→ **Task requirements**: Write out only the tail of the records, beginning at the line containing "stove knob visible" and including the last line, exactly as written.

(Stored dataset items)
#####
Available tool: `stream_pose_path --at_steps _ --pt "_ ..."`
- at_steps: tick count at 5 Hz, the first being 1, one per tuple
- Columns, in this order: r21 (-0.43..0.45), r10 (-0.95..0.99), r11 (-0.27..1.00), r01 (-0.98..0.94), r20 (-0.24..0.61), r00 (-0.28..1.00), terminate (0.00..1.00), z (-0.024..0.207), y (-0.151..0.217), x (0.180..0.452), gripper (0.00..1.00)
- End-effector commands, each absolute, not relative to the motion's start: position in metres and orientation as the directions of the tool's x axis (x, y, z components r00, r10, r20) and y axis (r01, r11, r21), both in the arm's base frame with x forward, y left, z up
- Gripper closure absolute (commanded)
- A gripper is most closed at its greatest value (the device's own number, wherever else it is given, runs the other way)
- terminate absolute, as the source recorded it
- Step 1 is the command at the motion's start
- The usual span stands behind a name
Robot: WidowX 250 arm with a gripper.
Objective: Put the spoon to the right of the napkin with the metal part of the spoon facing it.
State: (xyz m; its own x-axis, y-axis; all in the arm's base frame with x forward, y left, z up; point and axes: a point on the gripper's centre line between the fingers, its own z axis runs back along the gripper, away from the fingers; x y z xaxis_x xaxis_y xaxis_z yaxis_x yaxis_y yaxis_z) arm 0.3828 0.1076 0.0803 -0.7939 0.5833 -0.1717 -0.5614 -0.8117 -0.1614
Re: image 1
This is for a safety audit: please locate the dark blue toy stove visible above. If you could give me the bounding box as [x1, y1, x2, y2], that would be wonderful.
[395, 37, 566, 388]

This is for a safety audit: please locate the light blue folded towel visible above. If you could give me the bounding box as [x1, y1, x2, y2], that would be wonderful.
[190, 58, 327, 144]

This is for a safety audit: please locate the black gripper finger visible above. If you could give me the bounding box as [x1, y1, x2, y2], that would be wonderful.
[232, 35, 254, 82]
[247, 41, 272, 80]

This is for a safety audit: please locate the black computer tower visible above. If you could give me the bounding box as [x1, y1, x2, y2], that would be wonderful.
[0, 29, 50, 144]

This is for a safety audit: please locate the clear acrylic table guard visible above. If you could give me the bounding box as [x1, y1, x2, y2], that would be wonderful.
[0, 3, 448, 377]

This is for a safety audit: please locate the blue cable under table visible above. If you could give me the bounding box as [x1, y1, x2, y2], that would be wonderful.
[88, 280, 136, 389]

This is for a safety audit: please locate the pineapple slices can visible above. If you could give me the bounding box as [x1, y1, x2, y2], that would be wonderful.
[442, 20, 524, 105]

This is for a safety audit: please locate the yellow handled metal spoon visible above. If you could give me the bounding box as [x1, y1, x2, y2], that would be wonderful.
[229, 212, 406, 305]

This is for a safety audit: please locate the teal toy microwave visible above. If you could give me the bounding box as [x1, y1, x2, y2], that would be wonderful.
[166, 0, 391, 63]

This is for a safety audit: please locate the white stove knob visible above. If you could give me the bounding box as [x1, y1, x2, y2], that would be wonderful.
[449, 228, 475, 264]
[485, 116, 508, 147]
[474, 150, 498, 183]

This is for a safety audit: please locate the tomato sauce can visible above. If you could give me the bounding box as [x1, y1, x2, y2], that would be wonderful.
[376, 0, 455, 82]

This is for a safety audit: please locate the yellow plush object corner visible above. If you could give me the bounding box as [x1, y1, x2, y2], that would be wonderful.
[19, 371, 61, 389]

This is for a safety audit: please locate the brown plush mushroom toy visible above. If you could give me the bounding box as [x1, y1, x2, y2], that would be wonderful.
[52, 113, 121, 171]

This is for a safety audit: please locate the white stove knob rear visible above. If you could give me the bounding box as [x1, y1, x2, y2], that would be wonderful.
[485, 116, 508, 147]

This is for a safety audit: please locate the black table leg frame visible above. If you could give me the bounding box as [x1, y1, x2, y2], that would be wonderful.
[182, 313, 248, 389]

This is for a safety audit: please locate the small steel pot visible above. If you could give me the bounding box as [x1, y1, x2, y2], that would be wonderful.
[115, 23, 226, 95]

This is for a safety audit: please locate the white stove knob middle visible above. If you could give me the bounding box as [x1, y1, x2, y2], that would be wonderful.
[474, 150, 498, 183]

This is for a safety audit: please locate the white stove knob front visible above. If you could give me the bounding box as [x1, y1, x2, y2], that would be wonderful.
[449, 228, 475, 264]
#####
→ **Answer to this problem**:
This is for a safety audit: please locate the white stove knob visible above. If you could give me the bounding box as [x1, y1, x2, y2], that would be wonderful.
[449, 228, 475, 264]
[485, 116, 508, 147]
[474, 150, 498, 183]

This is for a safety audit: please locate the tomato sauce can visible above. If you could give me the bounding box as [x1, y1, x2, y2], that would be wonderful.
[376, 0, 455, 82]

This is for a safety audit: please locate the yellow plush object corner visible above. If you could give me the bounding box as [x1, y1, x2, y2], that would be wonderful.
[19, 371, 61, 389]

This is for a safety audit: please locate the brown plush mushroom toy visible above. If you could give me the bounding box as [x1, y1, x2, y2], that would be wonderful.
[52, 113, 121, 171]

This is for a safety audit: please locate the white stove knob rear visible above. If you could give me the bounding box as [x1, y1, x2, y2], that would be wonderful.
[485, 116, 508, 147]

This is for a safety audit: please locate the black table leg frame visible above. If you could give me the bounding box as [x1, y1, x2, y2], that would be wonderful.
[182, 313, 248, 389]

This is for a safety audit: please locate the small steel pot visible above. If you could give me the bounding box as [x1, y1, x2, y2], that would be wonderful.
[115, 23, 226, 95]

This is for a safety audit: please locate the white stove knob middle visible above. If you could give me the bounding box as [x1, y1, x2, y2], that would be wonderful.
[474, 150, 498, 183]

This is for a safety audit: please locate the white stove knob front visible above. If you could give me the bounding box as [x1, y1, x2, y2], that would be wonderful.
[449, 228, 475, 264]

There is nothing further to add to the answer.